§ **What to do**
What is the number of lines in the data that contain "plastic"? Respond with nothing else.

§ **Study material**
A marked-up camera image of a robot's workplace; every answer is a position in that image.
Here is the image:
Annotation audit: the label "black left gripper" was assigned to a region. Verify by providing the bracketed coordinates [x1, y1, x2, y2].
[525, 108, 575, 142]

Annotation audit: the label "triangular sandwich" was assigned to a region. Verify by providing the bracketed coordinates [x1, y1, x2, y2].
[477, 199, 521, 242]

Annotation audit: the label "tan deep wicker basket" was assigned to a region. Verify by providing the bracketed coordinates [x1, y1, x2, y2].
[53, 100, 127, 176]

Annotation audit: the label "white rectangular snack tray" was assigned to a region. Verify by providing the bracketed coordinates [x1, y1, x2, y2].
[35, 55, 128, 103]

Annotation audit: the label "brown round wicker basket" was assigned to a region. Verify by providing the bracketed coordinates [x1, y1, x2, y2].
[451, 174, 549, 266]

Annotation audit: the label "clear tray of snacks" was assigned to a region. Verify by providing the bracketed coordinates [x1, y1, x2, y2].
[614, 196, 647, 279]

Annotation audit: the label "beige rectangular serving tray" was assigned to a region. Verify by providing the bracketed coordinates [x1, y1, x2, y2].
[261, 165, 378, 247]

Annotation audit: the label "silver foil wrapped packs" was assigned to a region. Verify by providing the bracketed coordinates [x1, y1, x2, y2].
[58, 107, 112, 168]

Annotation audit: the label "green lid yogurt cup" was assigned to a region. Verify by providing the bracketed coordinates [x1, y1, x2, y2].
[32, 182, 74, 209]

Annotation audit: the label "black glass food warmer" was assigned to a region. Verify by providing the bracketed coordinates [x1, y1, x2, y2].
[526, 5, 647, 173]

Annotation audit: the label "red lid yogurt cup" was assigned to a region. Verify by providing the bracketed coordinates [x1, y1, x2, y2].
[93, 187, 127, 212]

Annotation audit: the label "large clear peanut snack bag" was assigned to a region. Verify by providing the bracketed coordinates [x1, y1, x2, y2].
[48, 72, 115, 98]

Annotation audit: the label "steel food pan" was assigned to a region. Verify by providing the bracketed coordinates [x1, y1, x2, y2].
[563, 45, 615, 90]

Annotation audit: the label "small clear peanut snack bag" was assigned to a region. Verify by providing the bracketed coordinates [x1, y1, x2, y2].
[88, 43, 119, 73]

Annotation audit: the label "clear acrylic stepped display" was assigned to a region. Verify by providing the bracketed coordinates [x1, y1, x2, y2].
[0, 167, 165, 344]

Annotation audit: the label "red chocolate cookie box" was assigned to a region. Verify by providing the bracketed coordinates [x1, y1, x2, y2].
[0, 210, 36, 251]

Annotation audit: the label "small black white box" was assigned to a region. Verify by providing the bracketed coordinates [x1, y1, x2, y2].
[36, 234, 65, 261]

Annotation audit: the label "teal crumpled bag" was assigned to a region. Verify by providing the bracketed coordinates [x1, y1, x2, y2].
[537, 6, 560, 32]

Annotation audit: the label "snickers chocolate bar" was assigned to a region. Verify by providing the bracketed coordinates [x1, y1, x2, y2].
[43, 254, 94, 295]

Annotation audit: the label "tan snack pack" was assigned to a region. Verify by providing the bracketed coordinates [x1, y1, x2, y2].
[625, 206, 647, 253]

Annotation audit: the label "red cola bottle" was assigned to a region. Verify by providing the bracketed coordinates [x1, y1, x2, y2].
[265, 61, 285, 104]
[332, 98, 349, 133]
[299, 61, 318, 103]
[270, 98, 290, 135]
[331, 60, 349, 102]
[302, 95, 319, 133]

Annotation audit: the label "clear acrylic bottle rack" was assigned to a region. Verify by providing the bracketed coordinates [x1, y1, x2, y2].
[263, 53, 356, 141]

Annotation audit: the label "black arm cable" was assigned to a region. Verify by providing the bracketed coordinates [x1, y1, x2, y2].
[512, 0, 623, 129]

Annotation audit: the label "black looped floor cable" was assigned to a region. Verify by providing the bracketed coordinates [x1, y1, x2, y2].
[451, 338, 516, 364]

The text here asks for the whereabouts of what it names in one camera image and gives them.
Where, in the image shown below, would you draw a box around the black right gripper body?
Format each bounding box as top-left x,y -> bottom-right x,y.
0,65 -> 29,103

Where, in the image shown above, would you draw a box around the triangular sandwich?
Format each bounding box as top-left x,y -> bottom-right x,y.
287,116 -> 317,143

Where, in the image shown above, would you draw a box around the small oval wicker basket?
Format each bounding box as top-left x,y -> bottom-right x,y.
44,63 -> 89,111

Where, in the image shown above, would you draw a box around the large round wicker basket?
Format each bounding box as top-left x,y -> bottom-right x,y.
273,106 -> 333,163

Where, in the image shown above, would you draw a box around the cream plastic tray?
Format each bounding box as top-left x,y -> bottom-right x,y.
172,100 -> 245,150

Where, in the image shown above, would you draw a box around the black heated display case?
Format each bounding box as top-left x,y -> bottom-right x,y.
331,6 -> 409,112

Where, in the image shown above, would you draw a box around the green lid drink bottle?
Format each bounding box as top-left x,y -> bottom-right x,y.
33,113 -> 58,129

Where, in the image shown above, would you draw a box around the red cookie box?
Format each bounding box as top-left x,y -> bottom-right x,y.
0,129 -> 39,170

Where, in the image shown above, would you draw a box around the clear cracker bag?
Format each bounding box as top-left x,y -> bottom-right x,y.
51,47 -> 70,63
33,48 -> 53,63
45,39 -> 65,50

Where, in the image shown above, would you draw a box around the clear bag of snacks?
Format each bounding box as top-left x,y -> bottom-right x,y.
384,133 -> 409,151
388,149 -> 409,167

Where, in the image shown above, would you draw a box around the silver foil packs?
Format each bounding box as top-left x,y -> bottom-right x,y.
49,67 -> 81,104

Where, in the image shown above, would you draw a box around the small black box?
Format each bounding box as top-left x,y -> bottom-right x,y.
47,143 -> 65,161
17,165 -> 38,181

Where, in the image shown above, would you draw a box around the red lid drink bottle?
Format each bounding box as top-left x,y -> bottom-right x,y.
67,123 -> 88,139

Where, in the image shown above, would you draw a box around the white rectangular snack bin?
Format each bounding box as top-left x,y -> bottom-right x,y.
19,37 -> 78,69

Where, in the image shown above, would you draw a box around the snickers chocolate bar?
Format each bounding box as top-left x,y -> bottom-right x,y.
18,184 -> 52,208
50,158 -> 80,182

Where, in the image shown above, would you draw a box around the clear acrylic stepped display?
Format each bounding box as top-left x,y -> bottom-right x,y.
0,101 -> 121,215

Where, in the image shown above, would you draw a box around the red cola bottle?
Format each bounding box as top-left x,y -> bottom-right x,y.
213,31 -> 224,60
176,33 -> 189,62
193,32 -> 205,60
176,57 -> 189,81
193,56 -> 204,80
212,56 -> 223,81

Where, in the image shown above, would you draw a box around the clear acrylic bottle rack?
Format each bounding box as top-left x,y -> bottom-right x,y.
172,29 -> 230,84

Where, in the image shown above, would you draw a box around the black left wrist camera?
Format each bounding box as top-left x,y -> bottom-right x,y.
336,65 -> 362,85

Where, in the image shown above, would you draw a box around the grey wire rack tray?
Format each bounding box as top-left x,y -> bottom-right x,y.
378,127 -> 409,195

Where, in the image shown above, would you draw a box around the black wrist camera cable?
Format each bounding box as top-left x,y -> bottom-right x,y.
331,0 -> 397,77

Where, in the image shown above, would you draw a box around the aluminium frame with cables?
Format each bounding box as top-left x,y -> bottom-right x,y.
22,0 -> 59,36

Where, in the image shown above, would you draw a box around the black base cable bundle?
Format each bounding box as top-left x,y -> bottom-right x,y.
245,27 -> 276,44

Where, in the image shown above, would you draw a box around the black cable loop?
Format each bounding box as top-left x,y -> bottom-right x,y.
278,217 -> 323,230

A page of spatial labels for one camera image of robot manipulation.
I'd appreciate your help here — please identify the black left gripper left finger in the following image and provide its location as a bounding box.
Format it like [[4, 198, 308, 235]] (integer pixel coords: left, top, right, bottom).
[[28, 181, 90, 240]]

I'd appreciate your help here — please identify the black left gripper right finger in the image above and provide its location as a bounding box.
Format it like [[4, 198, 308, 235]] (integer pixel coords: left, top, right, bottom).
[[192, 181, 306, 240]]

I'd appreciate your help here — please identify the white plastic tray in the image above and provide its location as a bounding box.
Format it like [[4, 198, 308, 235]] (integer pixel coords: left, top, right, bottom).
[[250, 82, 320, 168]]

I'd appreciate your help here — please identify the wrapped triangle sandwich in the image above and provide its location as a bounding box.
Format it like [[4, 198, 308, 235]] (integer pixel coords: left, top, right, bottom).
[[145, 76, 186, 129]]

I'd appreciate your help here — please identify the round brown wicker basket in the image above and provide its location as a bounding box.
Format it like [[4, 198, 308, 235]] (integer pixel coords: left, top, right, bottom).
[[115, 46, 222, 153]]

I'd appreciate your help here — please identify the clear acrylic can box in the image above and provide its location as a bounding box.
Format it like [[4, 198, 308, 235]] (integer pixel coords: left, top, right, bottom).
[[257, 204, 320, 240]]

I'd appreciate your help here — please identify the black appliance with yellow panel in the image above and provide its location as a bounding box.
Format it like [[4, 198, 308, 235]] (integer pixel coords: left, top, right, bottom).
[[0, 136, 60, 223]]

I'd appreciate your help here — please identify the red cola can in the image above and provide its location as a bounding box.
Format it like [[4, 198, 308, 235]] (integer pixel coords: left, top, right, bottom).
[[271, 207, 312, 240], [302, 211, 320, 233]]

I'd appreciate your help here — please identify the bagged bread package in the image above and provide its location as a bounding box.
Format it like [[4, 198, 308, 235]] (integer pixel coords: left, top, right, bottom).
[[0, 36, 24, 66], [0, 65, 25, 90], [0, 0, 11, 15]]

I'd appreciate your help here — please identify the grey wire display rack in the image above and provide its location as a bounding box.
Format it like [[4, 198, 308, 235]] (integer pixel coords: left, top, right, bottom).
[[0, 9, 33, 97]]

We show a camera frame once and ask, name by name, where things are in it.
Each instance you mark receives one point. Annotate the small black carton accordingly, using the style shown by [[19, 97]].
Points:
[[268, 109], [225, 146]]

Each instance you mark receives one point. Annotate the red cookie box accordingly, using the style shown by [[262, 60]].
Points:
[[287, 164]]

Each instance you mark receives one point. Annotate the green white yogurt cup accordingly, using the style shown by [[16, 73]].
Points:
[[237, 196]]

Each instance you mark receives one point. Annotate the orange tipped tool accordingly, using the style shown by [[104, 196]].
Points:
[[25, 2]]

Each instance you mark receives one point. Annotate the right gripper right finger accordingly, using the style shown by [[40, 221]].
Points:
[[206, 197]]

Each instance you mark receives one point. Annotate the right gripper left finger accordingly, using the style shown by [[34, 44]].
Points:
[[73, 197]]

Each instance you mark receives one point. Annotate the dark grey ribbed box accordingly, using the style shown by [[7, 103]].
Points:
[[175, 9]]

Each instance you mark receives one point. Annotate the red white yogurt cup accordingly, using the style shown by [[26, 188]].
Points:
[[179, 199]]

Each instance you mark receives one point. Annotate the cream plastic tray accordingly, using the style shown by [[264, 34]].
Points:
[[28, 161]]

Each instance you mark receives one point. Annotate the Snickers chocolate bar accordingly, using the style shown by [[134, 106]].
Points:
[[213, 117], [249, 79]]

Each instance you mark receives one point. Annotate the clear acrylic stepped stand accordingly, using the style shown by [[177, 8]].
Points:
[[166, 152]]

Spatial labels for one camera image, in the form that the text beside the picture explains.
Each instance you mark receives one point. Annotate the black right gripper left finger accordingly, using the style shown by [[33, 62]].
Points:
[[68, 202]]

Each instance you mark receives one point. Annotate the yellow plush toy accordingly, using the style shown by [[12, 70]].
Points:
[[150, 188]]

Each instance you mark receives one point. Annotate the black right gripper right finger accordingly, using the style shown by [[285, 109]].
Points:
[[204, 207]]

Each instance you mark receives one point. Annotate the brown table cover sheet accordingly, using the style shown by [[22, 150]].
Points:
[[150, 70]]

§ **Answer space**
3